### Available data
....

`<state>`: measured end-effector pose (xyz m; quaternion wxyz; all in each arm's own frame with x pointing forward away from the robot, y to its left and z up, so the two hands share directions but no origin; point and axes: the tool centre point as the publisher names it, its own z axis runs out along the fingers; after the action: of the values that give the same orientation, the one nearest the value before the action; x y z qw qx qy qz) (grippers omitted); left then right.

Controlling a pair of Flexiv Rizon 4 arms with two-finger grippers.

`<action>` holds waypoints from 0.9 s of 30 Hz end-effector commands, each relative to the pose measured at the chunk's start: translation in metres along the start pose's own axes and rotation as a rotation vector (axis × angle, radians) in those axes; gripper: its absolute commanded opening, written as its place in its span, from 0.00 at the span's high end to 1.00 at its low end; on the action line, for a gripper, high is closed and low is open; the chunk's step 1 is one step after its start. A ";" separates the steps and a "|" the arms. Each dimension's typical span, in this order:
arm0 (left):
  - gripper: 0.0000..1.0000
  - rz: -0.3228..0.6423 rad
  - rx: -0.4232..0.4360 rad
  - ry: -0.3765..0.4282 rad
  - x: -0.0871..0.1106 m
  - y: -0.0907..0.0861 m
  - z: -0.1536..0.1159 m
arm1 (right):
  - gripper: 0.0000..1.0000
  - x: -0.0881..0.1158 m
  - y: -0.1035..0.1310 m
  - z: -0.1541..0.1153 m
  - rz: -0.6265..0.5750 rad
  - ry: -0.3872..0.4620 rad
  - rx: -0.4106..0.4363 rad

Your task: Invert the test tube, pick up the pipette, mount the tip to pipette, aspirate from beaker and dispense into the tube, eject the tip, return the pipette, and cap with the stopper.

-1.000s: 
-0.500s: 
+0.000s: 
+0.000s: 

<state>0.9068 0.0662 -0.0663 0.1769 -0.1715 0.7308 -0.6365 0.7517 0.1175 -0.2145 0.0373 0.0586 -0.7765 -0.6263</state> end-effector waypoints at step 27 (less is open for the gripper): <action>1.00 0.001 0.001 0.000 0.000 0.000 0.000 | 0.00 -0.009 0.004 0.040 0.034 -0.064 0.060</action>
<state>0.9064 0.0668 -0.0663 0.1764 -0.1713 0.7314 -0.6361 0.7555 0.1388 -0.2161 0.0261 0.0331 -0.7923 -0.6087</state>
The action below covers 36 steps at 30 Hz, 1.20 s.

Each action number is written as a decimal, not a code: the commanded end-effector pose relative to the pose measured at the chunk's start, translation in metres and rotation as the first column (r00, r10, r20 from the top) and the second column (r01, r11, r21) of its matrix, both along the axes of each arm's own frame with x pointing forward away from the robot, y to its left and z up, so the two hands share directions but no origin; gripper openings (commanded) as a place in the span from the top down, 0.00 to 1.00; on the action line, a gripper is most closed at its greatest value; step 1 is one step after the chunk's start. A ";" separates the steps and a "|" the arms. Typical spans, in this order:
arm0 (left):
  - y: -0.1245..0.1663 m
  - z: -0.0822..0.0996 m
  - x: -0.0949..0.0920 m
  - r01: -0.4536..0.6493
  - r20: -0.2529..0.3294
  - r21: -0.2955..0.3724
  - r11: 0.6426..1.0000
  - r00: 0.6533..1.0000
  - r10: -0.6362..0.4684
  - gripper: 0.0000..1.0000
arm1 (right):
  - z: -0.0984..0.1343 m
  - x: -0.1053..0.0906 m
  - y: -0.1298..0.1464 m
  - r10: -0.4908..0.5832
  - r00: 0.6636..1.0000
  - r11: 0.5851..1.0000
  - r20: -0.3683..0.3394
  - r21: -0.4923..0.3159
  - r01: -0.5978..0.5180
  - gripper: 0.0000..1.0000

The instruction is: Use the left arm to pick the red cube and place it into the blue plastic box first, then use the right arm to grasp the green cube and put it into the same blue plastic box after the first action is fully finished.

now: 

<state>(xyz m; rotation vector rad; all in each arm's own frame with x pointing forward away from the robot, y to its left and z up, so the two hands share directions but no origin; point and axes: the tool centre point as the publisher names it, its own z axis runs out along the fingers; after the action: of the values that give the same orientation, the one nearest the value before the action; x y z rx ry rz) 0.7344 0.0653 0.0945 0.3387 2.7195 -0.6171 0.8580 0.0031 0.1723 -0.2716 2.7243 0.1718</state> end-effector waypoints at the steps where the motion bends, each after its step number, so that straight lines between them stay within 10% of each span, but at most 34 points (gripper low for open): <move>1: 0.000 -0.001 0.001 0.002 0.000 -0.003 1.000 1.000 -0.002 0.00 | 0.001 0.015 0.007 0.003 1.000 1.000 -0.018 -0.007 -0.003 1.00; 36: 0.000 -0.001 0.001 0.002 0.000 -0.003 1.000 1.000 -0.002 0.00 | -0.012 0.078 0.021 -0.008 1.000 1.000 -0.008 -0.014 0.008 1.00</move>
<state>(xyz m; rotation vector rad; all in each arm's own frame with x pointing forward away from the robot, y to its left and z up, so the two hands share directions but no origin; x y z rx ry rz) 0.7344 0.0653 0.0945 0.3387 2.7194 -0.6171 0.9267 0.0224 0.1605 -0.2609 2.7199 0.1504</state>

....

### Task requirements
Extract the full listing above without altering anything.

### Answer box
`<state>`: measured end-effector pose (xyz m; quaternion wxyz; all in each arm's own frame with x pointing forward away from the robot, y to its left and z up, so the two hands share directions but no origin; point and axes: the tool centre point as the publisher names it, its own z axis runs out along the fingers; after the action: of the values that give the same orientation, the one nearest the value before the action; x y z qw qx qy qz) (grippers omitted); left then right.

Controlling a pair of Flexiv Rizon 4 arms with two-finger grippers.

`<action>` holds waypoints from 0.9 s of 30 Hz end-effector commands, each relative to the pose measured at the chunk's start: translation in metres along the start pose's own axes and rotation as a rotation vector (axis × angle, radians) in those axes; gripper: its absolute commanded opening, written as its place in its span, from 0.00 at the span's high end to 1.00 at its low end; on the action line, for a gripper, high is closed and low is open; the chunk's step 1 is one step after its start. A ";" separates the steps and a "|" the arms. Each dimension's typical span, in this order:
arm0 (left):
  - gripper: 0.0000..1.0000
  - rz: -0.3228..0.6423 rad
  - rx: -0.4232..0.4360 rad
  - ry: -0.3765..0.4282 rad
  - x: -0.0871..0.1106 m
  - y: -0.0907..0.0861 m
  - z: -0.1536..0.1159 m
arm1 (right):
  - gripper: 0.0000..1.0000
  - x: -0.0881..0.1158 m
  - y: -0.1035..0.1310 m
  - z: -0.1541..0.1153 m
  - rz: -0.6265..0.5750 rad
  - ry: -0.3872..0.4620 rad
  - rx: -0.4106..0.4363 rad

Your task: Invert the test tube, pick up the pipette, mount the tip to pipette, aspirate from beaker and dispense into the tube, eject the tip, return the pipette, and cap with the stopper.

-1.000s: 
-0.500s: 
+0.000s: 
+0.000s: 

<state>0.9068 0.0662 -0.0663 0.1769 -0.1715 0.7308 -0.6365 0.7517 0.1175 -0.2145 0.0373 0.0586 -0.7765 -0.6263</state> end-effector waypoints at step 27 (less is open for the gripper): <action>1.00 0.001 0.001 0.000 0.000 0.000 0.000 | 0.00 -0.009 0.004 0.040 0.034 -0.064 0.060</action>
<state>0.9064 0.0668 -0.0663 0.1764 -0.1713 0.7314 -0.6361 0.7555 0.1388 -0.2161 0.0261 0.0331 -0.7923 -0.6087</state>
The action below covers 36 steps at 30 Hz, 1.20 s.

Each action number is written as a decimal, not a code: the commanded end-effector pose relative to the pose measured at the chunk's start, translation in metres and rotation as the first column (r00, r10, r20 from the top) and the second column (r01, r11, r21) of its matrix, both along the axes of each arm's own frame with x pointing forward away from the robot, y to its left and z up, so the two hands share directions but no origin; gripper openings (commanded) as a place in the span from the top down, 0.00 to 1.00; on the action line, a gripper is most closed at its greatest value; step 1 is one step after the chunk's start. A ";" separates the steps and a "|" the arms. Typical spans, in this order:
arm0 (left):
  - y: -0.1245..0.1663 m
  - z: -0.0822..0.0996 m
  - x: -0.0949..0.0920 m
  - r01: -0.4536..0.6493
  - r20: -0.2529..0.3294
  - r21: -0.2955..0.3724
  - r11: 0.6426..1.0000
  - r00: 0.6533..1.0000
  - r10: -0.6362..0.4684
  - gripper: 0.0000..1.0000
arm1 (right):
  - z: -0.0984..0.1343 m
  - x: -0.1053..0.0906 m
  - y: -0.1298..0.1464 m
  - r10: -0.4908..0.5832
  - r00: 0.6636..1.0000
  - r11: 0.5851..1.0000
  - r20: -0.3683..0.3394
  - r21: -0.4923..0.3159
  - r01: -0.5978..0.5180
  - gripper: 0.0000..1.0000

The instruction is: Use the left arm to pick the red cube and place it into the blue plastic box first, then use the right arm to grasp the green cube and put it into the same blue plastic box after the first action is fully finished.

now: 

<state>(xyz m; rotation vector rad; all in each arm's own frame with x pointing forward away from the robot, y to its left and z up, so the two hands share directions but no origin; point and axes: the tool centre point as the publisher names it, its own z axis runs out along the fingers; after the action: of the values that give the same orientation, the one nearest the value before the action; x y z rx ry rz) 0.7344 0.0653 0.0945 0.3387 2.7195 -0.6171 0.8580 0.0031 0.1723 -0.2716 2.7243 0.1718</state> end-effector waypoints at the steps where the motion bends, each after its step number, so that straight lines between them stay within 10% of each span, but at most 34 points (gripper low for open): <move>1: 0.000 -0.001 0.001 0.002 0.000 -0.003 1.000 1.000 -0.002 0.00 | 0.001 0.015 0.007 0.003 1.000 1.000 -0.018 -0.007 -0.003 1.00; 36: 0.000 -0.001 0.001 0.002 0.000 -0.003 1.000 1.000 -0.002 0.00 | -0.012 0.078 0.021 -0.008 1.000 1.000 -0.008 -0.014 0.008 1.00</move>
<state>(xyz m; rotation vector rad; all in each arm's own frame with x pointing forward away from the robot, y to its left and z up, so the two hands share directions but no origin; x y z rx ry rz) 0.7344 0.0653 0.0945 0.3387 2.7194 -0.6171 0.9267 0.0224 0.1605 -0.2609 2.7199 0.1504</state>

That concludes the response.